To date, sex difference for MACEs and mortality showed debatable results [16, 17]. Other studies have reported that women have smaller arterial diameter and lower sensitivity to cardiac function tests and receive a more suboptimal medical treatment compared with men [18–20]. In the present cohort, before risk adjustment, the female group had less favorable baseline characteristics for CVD risk factor profiles such as old age, higher proportions of hypertension, DM, previous history of CVA, HF, cardiogenic shock, and smaller mean diameter of deployed stents and showed significantly higher cumulative incidences of MACEs compared with the male group.
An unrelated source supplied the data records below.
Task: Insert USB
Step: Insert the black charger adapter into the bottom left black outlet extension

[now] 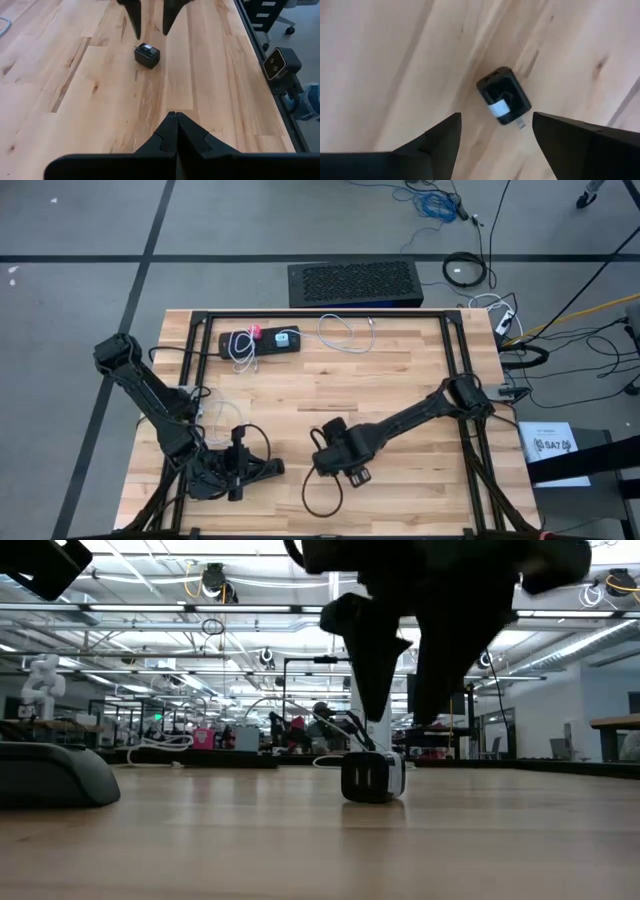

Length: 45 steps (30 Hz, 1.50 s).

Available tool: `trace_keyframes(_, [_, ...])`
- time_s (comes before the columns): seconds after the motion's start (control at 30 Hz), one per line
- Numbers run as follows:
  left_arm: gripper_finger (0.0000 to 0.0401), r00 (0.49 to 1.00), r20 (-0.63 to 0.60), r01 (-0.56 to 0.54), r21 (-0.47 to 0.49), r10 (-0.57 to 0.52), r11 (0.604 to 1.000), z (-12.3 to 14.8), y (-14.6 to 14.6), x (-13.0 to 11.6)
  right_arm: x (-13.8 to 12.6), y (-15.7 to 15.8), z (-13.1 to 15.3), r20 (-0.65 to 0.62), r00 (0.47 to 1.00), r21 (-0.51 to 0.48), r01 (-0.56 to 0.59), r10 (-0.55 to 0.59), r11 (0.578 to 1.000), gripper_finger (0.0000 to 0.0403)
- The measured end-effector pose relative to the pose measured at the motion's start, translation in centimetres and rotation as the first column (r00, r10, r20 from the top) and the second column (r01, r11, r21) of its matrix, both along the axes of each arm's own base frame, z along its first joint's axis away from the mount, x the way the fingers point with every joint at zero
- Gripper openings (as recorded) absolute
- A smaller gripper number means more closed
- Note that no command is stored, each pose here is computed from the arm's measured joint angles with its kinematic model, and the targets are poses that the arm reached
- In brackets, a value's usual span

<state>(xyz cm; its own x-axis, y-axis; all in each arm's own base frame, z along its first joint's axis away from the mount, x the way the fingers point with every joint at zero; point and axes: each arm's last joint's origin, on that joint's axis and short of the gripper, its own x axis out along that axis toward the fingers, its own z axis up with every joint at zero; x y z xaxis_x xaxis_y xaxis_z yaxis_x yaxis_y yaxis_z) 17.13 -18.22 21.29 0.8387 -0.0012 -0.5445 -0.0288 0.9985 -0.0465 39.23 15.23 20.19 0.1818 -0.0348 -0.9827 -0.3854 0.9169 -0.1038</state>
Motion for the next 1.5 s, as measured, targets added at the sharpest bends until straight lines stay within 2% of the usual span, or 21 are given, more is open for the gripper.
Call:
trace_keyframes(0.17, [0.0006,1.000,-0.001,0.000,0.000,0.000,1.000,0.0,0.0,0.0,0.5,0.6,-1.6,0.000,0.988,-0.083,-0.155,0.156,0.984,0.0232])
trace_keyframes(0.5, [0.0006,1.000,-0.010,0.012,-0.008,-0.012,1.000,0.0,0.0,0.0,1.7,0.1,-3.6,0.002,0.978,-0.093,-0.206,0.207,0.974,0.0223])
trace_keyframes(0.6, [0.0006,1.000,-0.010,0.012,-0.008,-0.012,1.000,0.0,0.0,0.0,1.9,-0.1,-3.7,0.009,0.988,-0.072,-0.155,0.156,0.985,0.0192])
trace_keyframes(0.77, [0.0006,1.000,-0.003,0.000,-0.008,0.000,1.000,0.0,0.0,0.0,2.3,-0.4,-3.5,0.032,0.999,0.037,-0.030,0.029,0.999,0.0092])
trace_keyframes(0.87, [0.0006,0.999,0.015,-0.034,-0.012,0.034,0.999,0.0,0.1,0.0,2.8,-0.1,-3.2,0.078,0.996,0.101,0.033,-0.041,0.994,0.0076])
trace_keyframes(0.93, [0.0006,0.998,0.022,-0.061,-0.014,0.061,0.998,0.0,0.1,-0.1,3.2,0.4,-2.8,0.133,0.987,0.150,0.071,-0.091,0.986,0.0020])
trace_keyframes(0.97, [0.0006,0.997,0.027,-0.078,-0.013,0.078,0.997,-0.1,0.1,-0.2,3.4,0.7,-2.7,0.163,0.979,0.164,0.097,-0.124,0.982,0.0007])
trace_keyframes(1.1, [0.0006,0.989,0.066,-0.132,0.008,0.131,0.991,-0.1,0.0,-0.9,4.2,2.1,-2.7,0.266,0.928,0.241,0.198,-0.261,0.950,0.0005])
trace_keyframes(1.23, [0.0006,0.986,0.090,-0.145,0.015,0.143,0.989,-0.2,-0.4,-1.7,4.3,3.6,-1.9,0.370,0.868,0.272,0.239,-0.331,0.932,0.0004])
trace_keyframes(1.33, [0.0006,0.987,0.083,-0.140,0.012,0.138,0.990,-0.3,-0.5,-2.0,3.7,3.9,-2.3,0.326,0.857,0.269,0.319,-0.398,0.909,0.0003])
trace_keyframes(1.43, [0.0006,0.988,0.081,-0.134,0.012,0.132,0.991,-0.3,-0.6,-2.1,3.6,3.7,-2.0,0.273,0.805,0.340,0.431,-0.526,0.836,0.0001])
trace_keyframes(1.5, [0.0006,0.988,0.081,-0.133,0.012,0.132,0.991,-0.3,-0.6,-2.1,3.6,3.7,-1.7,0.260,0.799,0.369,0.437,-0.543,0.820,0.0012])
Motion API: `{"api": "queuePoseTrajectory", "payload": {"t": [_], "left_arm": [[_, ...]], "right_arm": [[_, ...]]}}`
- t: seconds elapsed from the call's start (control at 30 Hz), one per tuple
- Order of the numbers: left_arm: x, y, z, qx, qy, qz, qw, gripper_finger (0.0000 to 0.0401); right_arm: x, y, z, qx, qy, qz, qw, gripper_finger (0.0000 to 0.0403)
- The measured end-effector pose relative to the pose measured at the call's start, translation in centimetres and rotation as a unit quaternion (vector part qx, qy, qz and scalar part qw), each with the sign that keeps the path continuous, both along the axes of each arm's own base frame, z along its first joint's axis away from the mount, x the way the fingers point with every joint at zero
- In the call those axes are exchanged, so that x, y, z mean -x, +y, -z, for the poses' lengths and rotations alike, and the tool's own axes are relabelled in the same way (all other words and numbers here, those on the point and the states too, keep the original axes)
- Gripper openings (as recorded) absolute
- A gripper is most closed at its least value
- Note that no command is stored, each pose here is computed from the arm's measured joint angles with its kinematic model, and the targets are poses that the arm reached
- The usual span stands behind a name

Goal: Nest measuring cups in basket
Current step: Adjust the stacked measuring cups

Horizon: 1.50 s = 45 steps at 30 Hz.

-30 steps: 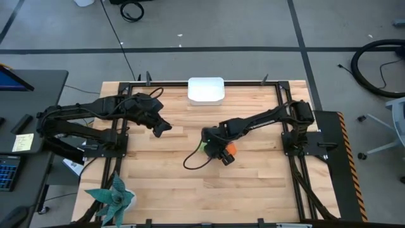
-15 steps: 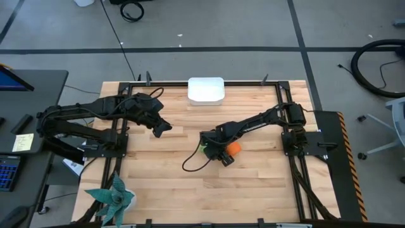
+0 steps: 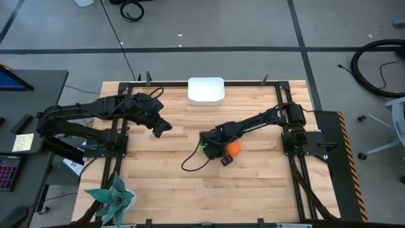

These study results are consistent with the results of Bell’s and Nappi’s study [3]. The unfavorable effects of smoking on CAD include increasing plasma fibrinogen level, reducing high-density lipoprotein cholesterol level, increasing carboxyhemoglobin level, and increasing platelet stickiness and aggregation under the milieu of AMI [21, 22]. Furthermore, endothelial dysfunctions, including reduced nitric oxide release [23] and inflammations [24], are involved in this process.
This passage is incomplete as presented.